Carbon Tax?
Ok, how about a carbon DIOXIDE tax?
Well, I can support it if it taxes not just the carbon-dioxide-producing aspects of a product or service, but also the production of other pollution.
If we must tax at all, then tax goods by how far they have come, and by how polluting and inefficient was the manner of their creation. Remember, just because carbon-dioxide spewing has become important in the past few years does not mean that other kinds of pollution are not still killing us and our surroundings.
If something was produced in inefficient or polluting production facilities (or by inefficient or polluting farming, fishing, harvesting methods), then tax it on a sliding scale. The most efficient production or harvesting of the same (or similar) product (or foodstuff) would be the standard, and would not be taxed. Anything less efficient or more polluting would be taxed to greater and greater extent depending on how flagrantly inefficient or polluting it was.
Similarly, regardless how cleanly and efficiently something was produced, it would also be taxed if it had to travel a long way to get to its consumer… unless it came by solar-powered dirigible.
This would ensure that cleanly-produced and locally-produced goods and services always had a cost advantage over inefficiently or filthily produced goods, or goods and services that came significant distances.
There are many advantages to this approach. The main one is that “you tax what you would discourage or destroy”. So, instead of taxing the creation of jobs or the creation of wealth, we should tax the consumption of polluting goods and services (whether the good-or-service pollutes, or simply involves pollution in its creation or delivery/transport).
Wait a minute! Why did I say “tax the consumption” rather than “tax the production” or “tax the conveyance”?
Well, the producers and conveyors are all over the place - many goods and services do not originate in our country (where “our country” is whatever country you, dear reader, happen to live in).
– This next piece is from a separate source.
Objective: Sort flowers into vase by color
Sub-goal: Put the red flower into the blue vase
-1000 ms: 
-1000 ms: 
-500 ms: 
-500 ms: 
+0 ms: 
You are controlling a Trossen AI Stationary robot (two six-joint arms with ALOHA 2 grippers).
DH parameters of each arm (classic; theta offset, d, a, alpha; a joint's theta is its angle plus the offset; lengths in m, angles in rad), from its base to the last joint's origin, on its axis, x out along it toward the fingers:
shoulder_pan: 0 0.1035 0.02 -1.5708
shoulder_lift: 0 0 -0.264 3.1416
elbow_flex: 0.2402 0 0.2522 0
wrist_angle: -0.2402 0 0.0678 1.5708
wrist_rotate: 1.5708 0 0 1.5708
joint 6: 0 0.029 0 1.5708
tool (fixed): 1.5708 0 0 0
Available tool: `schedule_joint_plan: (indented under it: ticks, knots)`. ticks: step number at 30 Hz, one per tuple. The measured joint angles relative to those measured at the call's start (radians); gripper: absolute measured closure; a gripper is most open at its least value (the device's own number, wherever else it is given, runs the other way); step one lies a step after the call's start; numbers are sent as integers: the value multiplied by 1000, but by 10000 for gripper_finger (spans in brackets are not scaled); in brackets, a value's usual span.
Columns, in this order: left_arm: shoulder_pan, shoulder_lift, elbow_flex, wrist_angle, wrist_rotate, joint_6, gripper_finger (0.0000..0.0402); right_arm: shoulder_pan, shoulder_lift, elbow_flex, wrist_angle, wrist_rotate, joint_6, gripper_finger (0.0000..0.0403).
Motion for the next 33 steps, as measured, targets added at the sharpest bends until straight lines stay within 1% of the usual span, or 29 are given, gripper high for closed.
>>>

It gets much too complicated, in a hurry, to arrange some sort of taxation at the source (all sorts of treaties and trans-national organizations to do the oversight and enforcement, and then all kinds of additional infrastructure to make those organizations do their jobs properly, fairly, and without corruption…. and besides, that’s too much like taxing job creation.
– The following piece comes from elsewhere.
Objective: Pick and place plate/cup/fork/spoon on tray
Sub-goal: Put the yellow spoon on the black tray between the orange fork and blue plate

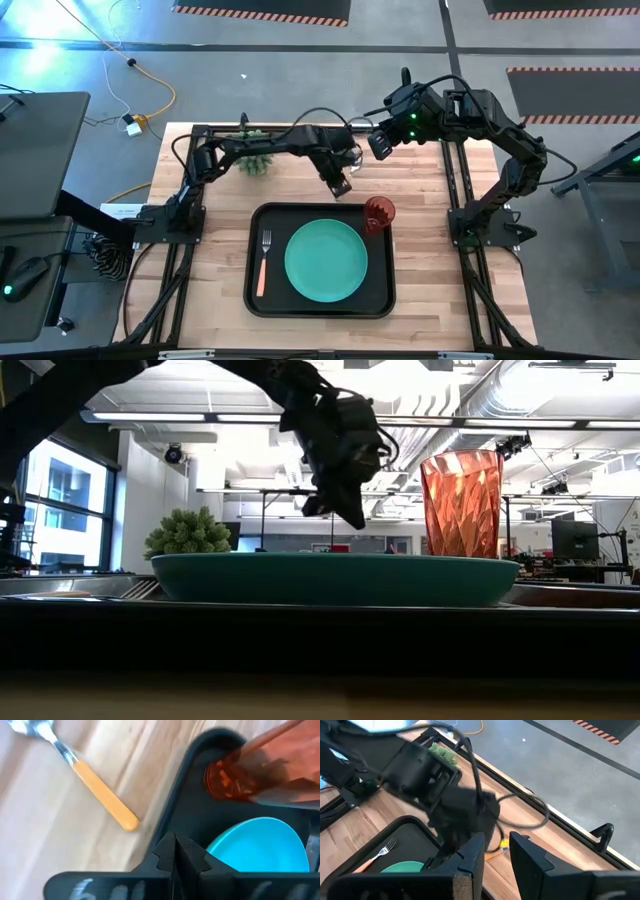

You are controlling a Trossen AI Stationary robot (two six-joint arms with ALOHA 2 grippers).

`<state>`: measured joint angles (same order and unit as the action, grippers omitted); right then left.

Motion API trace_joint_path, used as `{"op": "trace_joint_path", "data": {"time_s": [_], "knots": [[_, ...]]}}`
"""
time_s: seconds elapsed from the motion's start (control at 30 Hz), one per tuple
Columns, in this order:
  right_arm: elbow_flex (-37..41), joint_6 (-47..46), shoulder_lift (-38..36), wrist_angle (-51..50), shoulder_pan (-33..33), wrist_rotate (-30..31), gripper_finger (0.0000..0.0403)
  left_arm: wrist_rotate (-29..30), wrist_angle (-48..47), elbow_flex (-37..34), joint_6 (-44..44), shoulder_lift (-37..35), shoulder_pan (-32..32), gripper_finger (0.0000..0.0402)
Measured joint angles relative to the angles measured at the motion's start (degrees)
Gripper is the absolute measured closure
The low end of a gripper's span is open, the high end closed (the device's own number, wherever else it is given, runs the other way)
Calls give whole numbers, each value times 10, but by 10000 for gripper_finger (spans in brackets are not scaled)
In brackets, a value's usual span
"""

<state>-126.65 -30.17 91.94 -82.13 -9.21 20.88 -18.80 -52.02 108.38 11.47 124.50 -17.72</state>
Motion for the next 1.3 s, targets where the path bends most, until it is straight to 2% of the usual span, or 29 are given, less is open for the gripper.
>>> {"op": "trace_joint_path", "data": {"time_s": [0.2,0.4,0.57,0.83,0.97,1.17,1.3], "knots": [[0,0,0,0,0,0,320,-63,-1,26,-60,0,-31,401],[0,0,0,0,-5,11,320,-63,-35,54,-97,1,-54,401],[0,0,0,0,-35,7,320,-61,-94,83,-103,0,-67,401],[0,46,5,-18,-137,-90,320,-61,-174,150,-135,-3,-74,401],[0,85,18,-40,-193,-123,320,-59,-183,152,-137,-28,-81,401],[0,150,64,-48,-258,-203,320,-11,-186,152,-137,-90,-90,401],[0,167,101,-49,-276,-227,320,15,-192,152,-137,-129,-100,401]]}}
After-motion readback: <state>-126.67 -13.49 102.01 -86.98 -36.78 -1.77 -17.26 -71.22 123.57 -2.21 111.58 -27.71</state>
The money is with the people who buy things. Consumption taxes affect both the rate of consumption of goods and services by consumers _and_ the rate of production or (if the taxation is worded correctly) the manner of production. If you make it uncomfortably expensive to buy item X that is produced with too much of effluent Y, _because_ of the excess of undesired effluent Y, then you also make it less likely that people will continue producing item X in that way. Either they’ll stop producing it, because hardly anybody is buying it, or they’ll find a way to produce it that doesn’t invoke the tax when item X is bought, thus encouraging more customers to keep buying their version of item X. Same idea for services.
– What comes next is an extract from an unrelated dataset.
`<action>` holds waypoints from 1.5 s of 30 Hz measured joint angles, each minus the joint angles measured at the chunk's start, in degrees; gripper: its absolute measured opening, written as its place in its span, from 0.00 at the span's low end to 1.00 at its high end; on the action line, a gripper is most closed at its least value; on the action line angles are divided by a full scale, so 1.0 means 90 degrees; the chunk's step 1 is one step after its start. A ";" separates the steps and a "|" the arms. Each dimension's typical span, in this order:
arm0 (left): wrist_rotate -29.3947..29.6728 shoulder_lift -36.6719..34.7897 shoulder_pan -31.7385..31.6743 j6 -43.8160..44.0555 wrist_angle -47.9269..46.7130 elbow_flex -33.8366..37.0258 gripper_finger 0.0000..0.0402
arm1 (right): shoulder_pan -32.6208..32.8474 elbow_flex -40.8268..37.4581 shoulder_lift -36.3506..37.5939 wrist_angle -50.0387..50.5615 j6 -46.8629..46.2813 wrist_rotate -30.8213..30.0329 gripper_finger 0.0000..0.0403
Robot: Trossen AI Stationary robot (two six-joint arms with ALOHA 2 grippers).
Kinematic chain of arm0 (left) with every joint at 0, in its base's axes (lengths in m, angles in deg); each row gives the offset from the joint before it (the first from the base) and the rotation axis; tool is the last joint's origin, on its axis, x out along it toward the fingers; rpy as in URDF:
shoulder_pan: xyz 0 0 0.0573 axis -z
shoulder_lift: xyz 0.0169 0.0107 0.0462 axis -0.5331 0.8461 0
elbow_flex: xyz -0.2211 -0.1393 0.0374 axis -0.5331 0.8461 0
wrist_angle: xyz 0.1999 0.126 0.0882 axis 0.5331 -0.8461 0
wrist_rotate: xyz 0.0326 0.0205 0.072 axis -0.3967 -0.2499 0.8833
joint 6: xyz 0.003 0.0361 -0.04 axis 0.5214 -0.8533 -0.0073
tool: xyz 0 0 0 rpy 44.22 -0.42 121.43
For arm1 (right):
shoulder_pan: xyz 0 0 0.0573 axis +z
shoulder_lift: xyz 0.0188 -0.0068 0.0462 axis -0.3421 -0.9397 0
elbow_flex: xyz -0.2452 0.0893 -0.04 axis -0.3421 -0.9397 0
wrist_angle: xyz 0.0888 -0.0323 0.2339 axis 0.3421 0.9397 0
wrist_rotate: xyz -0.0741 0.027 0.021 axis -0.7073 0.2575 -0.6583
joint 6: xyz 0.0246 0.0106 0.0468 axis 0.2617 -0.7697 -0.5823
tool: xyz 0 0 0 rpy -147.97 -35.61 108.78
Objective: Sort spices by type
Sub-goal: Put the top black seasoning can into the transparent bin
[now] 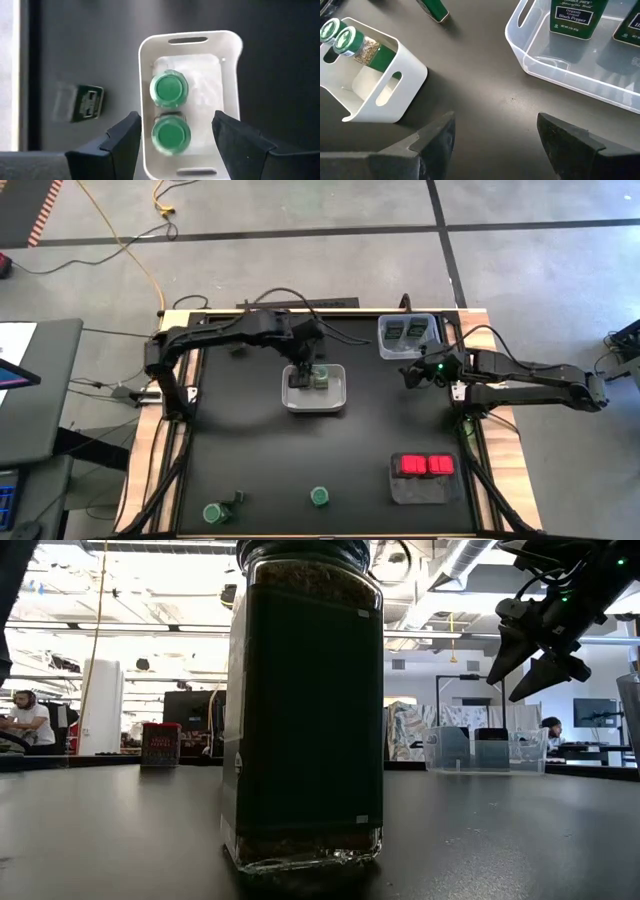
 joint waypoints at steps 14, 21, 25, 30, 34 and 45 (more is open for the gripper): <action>0.0010 -0.3219 0.0178 0.1238 0.1491 0.3137 0.58 | -0.0187 0.0000 -0.0520 -0.1317 0.0017 -0.0034 0.76; 0.0281 -0.5262 0.0530 0.2189 0.2623 0.5240 0.58 | -0.0187 0.0002 -0.1522 -0.3997 0.0677 -0.0034 0.76; 0.0320 -0.6165 0.0563 0.2196 0.2495 0.5859 0.58 | -0.0183 0.0002 -0.2213 -0.5843 0.0751 -0.0032 0.76; 0.0325 -0.6956 0.0563 0.2056 0.1806 0.6239 0.58 | -0.0054 0.0345 -0.3235 -0.7489 0.1376 0.0017 0.76; 0.0327 -0.7341 0.0563 0.2527 0.1746 0.6462 0.58 | 0.0000 0.1490 -0.4037 -0.7035 0.1764 0.0122 0.76; 0.0325 -0.7544 0.0563 0.2893 0.1778 0.6621 0.58 | -0.0710 0.6444 -0.6573 -0.1626 0.3265 0.0951 0.76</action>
A key attribute of this sort of approach must be flexibility. If a new production method is adopted for item X (or service X) that minimizes or eliminates nasty effluent Y, then that good should immediately be exempt from pollution tax aimed at effluent Y. People should not be taxed for buying cleanly-produced X as they are for buying dirty-production X. That much is obvious, and it needs only a rational and transparent appeal process - with enough bureaucratic troops to keep it updated in real time. But those same bureaucratic troops must also have the freedom (and mental capacity…) to remove the “effluent Y” tax on that good if the producer finds a buyer who actually makes use of effluent Y in a non-polluting way.
That is, what we want to discourage is the bad effects of the effluent from the creation of your good or service. If somebody finds a way to make that effluent harmless, we don’t want to continue taxing it for historical reasons. Taxation has to be rational, or people will have reason (and right) to cheat.
You can’t have the consumer tax on your product lifted just because you pay somebody to cart your effluent away and dump it, instead of you dumping it yourself. That doesn’t solve the problem. BUT, if somebody develops an industrial use for effluent Y that consumes it, or otherwise renders it harmless, then the producer of item X can apply to have his item-Xs excluded from the consumer tax, to the extent that his effluent Y is contained and neutralized by the producer of item Z who has found a profitable way to use Y in the production of Z.
A rational taxation system lets a producer sell his good (X) even though his production costs are higher, if the higher cost comes from a method that neutralizes the bad stuff - compared to somebody who has less cost-to-produce because he pollutes while he produces. The taxation makes the polluter’s X cost more when the consumer buys it, thus leveling the playing field, while encouraging the behavior we desire.
Eventually, everybody adopts the new, non-polluting method as economies of scale and greater practice make it mainstream and cheap.
From the government perspective, that might sound like killing the golden goose. The more producers who adopt clean methods, the less tax revenue comes in. However, since it usually ends up being government that cleans up after the polluters (by cleaning up abandoned sites or by carrying the increased health-care burden on the citizens), the decrease in polluters means a decrease in costs to government… so if they’re rational, they don’t need the revenue that disappears when pollution disappears. Yes, that’s a big IF. That’s for another post.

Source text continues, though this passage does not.